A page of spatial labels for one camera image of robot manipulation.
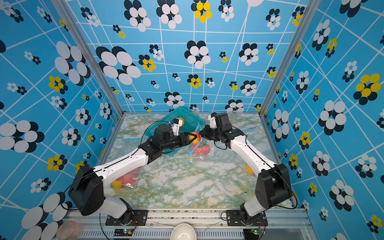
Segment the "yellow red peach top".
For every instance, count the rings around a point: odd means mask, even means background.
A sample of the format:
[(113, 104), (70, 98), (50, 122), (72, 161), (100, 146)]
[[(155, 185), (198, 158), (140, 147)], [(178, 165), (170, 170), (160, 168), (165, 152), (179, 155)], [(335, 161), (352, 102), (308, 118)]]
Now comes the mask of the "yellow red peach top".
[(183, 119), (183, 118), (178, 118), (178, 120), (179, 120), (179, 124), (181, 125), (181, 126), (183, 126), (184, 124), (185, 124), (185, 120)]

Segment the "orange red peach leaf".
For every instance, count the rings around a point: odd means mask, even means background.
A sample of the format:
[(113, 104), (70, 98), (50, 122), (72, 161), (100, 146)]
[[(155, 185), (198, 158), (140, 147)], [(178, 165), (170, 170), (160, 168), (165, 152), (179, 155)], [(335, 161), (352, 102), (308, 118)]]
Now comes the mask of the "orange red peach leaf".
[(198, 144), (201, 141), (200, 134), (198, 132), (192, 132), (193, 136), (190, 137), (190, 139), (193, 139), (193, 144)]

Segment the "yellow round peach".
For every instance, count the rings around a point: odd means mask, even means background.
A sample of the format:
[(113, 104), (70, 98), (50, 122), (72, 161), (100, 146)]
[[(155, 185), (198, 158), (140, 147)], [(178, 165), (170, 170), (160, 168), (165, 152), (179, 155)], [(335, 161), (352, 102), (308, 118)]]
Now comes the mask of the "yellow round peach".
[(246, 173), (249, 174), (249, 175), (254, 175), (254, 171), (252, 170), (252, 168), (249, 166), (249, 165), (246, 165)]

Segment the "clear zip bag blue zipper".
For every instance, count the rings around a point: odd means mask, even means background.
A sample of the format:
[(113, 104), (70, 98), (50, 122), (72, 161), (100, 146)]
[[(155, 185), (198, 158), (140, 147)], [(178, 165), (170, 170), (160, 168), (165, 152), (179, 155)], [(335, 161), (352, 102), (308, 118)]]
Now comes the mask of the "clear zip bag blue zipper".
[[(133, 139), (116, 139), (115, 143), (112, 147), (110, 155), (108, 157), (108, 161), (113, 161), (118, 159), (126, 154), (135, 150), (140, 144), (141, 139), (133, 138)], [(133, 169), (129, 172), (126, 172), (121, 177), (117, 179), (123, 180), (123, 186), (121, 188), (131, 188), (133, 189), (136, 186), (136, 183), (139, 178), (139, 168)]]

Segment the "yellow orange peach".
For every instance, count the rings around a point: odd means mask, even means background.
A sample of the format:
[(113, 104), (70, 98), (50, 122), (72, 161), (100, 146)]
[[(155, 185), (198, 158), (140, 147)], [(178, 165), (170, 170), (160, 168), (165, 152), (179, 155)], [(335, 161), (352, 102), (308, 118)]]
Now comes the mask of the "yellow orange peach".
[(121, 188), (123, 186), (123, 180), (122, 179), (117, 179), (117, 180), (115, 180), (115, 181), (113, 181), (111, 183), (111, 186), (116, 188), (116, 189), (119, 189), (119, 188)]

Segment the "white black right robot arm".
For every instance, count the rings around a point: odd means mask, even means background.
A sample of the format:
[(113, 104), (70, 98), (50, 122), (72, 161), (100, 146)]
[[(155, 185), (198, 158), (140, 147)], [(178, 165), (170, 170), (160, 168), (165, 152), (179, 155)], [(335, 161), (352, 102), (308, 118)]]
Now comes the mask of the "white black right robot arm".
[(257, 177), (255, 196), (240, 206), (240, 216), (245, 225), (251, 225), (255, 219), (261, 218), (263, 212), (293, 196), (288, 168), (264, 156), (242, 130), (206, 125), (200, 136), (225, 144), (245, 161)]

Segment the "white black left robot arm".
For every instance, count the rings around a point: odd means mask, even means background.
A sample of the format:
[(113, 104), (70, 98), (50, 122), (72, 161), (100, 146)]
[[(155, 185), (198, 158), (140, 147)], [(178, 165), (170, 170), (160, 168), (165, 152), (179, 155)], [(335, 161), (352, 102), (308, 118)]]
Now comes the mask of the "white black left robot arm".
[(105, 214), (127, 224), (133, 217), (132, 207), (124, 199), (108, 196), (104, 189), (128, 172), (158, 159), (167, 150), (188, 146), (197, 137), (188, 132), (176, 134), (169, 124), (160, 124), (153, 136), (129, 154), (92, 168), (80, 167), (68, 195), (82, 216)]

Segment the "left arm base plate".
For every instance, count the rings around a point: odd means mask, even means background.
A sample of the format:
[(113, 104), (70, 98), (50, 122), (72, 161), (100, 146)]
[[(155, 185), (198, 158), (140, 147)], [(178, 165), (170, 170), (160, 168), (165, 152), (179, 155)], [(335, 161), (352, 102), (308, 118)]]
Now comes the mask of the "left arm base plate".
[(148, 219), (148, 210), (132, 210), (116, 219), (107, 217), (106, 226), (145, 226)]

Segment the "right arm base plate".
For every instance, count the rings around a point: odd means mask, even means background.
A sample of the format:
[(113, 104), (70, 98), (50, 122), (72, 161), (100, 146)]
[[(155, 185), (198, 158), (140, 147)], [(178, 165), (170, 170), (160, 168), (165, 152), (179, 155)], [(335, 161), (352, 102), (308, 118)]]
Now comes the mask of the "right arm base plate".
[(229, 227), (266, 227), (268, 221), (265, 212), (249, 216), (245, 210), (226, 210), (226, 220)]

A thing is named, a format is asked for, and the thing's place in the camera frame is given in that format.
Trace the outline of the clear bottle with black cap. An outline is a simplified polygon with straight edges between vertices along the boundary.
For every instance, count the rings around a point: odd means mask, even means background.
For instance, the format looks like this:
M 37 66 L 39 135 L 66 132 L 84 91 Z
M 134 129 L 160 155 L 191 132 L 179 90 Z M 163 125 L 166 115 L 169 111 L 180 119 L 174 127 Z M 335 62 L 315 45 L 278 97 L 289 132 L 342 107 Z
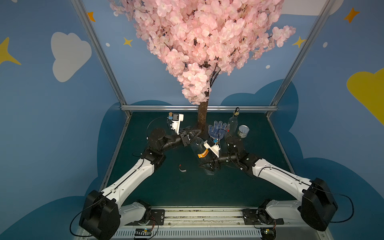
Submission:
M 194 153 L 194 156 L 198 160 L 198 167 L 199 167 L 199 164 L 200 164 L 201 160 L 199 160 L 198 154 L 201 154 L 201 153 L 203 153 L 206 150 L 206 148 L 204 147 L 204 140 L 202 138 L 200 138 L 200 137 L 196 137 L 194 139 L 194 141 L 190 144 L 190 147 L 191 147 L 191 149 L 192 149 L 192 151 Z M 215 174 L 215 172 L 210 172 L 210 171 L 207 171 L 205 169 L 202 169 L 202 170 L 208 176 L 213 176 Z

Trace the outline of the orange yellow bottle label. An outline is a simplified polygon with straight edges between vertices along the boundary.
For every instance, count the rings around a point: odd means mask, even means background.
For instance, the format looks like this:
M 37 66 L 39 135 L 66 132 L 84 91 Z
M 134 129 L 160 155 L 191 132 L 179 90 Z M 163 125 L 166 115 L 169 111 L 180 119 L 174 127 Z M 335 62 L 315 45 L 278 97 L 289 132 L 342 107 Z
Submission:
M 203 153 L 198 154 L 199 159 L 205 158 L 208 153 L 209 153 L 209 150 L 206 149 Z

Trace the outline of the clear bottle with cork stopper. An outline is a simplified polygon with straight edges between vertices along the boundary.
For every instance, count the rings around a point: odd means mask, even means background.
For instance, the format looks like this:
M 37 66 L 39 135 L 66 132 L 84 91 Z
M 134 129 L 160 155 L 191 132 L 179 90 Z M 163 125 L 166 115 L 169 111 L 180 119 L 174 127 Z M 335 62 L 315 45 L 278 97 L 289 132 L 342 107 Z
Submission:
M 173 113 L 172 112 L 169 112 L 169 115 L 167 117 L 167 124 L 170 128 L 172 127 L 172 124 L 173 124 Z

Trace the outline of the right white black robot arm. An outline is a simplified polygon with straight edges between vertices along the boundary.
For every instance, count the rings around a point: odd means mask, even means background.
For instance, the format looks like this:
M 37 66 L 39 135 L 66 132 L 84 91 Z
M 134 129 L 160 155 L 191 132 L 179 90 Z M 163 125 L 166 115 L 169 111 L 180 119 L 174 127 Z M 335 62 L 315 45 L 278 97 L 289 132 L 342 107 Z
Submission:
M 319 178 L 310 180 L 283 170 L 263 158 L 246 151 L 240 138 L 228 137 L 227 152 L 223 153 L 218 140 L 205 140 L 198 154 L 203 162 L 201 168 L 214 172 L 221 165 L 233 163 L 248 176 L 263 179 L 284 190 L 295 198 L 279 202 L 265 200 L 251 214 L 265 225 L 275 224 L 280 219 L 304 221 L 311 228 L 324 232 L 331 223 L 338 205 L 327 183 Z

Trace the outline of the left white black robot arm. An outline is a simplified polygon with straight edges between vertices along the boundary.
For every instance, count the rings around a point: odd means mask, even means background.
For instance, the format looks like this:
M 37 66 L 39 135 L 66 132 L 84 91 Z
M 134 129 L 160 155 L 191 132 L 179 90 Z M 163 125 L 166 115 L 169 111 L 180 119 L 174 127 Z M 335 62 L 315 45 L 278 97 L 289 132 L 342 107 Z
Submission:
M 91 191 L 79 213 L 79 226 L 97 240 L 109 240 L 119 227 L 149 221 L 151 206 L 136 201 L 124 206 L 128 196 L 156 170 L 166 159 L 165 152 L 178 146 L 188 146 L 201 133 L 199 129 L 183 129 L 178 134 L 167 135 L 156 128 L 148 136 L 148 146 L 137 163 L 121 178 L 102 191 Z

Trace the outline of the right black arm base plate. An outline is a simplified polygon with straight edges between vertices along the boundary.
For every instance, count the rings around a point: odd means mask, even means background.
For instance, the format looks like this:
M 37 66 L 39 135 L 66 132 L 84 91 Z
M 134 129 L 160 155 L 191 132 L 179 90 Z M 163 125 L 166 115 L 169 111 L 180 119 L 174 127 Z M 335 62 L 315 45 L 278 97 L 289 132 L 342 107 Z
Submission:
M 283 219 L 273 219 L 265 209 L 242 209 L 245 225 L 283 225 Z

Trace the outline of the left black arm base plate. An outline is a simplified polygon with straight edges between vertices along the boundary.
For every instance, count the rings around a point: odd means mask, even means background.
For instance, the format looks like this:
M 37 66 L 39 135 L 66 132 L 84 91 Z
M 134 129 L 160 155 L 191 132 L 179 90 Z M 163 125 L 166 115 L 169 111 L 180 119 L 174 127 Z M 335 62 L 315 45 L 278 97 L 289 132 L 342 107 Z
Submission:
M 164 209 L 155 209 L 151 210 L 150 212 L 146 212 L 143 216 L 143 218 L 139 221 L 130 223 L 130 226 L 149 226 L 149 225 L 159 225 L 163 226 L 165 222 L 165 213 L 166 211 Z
-.-.-
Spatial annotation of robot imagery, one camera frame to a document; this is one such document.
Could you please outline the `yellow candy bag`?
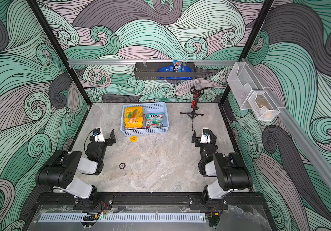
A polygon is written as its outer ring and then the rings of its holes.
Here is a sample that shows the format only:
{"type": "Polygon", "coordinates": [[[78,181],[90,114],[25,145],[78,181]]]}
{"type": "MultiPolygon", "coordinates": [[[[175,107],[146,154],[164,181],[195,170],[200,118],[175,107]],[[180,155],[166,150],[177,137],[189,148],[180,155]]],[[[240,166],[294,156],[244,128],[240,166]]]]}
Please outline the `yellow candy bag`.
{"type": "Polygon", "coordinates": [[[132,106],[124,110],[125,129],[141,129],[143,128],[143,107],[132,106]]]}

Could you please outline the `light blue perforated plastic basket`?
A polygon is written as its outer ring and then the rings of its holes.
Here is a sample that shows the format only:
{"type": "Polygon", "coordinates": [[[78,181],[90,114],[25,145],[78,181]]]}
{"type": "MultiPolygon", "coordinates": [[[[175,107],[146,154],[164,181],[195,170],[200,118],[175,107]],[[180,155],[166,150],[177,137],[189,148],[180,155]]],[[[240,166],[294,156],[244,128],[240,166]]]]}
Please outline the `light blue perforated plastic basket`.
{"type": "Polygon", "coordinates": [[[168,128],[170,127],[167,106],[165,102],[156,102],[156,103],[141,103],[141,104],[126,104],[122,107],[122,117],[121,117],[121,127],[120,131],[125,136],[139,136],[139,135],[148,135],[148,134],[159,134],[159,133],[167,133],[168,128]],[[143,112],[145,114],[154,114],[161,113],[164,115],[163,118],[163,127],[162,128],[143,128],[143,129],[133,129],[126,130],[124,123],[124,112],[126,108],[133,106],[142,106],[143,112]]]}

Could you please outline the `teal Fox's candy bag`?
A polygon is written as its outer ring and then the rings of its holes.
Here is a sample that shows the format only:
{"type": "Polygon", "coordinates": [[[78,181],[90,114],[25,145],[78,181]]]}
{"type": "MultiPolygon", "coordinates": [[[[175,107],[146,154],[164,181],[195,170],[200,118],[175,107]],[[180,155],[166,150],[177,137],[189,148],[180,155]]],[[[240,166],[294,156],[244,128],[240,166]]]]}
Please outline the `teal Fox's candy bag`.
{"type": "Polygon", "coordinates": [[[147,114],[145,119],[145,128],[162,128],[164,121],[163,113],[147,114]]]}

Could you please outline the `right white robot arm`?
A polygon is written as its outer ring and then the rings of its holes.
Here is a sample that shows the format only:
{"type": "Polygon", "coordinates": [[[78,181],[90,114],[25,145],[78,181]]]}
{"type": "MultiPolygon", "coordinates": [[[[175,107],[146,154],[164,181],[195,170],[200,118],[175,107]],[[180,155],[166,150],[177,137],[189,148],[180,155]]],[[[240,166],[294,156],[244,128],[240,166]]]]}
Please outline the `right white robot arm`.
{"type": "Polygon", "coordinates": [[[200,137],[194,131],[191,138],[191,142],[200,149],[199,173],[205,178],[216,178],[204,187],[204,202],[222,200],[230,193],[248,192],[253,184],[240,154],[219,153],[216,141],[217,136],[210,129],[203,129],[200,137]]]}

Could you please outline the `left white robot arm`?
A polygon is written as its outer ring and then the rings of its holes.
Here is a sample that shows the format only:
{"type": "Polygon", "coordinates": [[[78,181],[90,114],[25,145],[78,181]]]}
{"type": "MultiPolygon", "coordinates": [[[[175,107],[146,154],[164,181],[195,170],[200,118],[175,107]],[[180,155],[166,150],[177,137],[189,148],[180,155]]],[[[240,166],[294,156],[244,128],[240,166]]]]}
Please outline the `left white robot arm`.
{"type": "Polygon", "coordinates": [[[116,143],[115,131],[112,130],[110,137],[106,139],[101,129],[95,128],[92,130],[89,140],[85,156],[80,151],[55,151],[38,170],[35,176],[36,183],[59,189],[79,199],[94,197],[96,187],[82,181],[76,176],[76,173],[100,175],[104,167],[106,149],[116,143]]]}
-.-.-
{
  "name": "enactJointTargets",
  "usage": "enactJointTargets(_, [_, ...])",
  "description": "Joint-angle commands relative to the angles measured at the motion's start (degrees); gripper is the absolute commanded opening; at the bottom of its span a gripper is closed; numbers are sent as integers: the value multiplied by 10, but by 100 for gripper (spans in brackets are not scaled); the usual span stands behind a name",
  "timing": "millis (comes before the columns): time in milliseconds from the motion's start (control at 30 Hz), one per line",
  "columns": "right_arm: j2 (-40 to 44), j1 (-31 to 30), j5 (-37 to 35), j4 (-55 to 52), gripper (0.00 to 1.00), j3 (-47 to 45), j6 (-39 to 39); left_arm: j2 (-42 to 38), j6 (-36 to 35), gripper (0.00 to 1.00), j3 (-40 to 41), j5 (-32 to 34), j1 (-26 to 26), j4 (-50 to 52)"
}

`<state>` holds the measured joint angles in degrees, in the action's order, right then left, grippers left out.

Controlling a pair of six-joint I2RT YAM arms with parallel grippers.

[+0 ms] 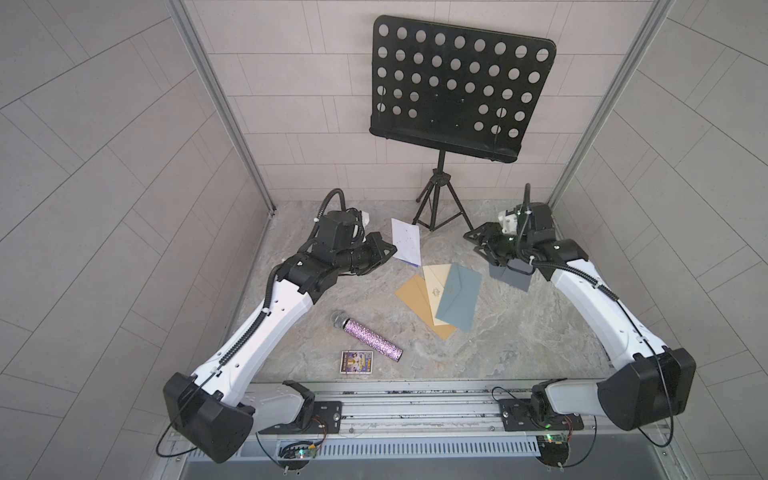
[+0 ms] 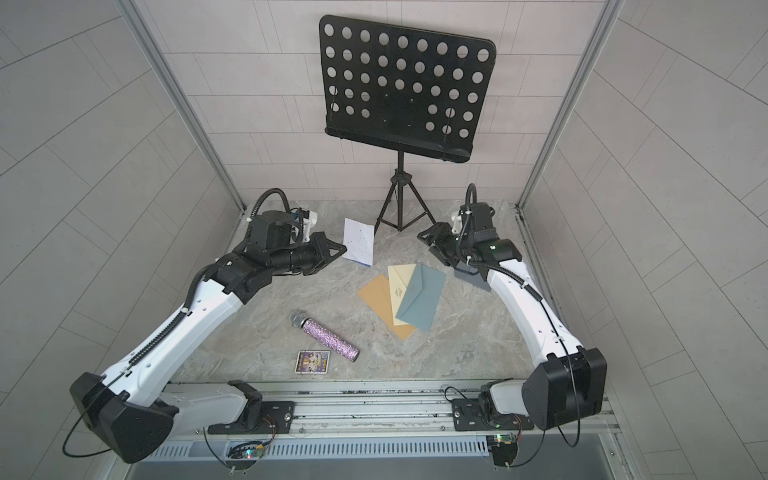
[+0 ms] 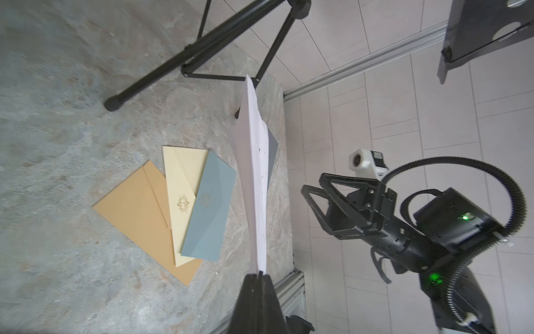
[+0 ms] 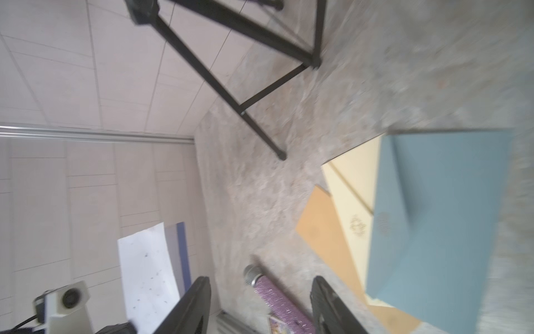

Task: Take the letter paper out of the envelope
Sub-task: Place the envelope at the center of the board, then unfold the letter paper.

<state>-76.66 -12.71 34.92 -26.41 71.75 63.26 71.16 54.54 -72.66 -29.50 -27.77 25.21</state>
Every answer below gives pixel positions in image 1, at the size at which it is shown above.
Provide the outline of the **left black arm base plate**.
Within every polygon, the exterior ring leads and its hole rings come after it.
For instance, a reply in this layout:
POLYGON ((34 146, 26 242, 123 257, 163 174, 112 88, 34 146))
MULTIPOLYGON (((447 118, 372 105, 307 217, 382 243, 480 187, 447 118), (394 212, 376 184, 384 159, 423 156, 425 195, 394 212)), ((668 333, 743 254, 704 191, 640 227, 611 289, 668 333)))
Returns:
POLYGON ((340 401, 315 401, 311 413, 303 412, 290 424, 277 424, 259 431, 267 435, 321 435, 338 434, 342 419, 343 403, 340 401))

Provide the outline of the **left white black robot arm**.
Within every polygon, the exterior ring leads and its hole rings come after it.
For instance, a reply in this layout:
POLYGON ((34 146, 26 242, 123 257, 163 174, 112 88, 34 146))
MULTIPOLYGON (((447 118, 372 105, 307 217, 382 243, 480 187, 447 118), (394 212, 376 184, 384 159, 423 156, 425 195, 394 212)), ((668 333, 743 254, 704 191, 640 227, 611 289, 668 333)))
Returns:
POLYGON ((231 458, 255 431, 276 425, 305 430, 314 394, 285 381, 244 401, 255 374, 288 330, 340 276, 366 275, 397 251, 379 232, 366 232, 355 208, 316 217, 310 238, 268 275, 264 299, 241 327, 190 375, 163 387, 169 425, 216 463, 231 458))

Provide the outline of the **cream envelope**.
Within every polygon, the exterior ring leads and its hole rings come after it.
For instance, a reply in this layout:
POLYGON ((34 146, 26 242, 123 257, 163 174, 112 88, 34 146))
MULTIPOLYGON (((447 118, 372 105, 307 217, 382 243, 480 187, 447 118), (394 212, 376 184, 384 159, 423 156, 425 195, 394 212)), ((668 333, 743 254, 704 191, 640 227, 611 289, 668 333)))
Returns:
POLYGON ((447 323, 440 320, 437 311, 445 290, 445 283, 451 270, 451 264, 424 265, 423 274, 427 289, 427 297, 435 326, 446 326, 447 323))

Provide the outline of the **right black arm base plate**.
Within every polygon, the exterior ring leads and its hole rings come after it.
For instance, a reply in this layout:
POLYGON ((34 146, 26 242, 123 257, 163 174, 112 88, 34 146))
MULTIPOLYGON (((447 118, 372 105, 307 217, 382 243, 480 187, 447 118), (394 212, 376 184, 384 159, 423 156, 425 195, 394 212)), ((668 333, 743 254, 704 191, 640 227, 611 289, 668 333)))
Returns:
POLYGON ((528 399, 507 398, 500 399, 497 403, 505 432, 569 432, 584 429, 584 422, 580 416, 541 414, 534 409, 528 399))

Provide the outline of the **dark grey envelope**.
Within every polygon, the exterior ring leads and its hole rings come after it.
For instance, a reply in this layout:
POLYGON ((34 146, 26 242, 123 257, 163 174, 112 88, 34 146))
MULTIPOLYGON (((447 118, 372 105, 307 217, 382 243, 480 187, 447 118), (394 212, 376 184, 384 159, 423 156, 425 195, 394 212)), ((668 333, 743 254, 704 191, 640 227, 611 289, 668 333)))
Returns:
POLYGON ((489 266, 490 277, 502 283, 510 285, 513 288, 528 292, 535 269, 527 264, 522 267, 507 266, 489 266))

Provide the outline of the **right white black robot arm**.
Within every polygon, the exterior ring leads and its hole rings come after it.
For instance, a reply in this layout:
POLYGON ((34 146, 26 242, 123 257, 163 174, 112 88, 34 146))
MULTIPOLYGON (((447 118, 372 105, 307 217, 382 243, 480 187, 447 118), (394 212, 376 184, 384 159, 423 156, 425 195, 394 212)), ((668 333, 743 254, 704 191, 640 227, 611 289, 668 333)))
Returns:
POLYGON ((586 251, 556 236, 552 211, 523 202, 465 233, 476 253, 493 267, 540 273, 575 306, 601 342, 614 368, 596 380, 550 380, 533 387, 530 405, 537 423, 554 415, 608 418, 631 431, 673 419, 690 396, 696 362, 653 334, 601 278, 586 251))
-.-.-
Look through the material above for the word "measured" and copy every line that has it.

• _Solution to the exercise_
  "description": "Joint-angle commands relative to the angles measured at the motion's start (degrees); gripper is the absolute commanded opening; at the bottom of its span a gripper is closed; numbers are sent as integers: the value multiplied by 10, but by 100 for gripper (spans in brackets are not scaled); the usual span stands behind a name",
`<state>` holds the measured joint angles in degrees, in the action's order, right then left, grippers left out.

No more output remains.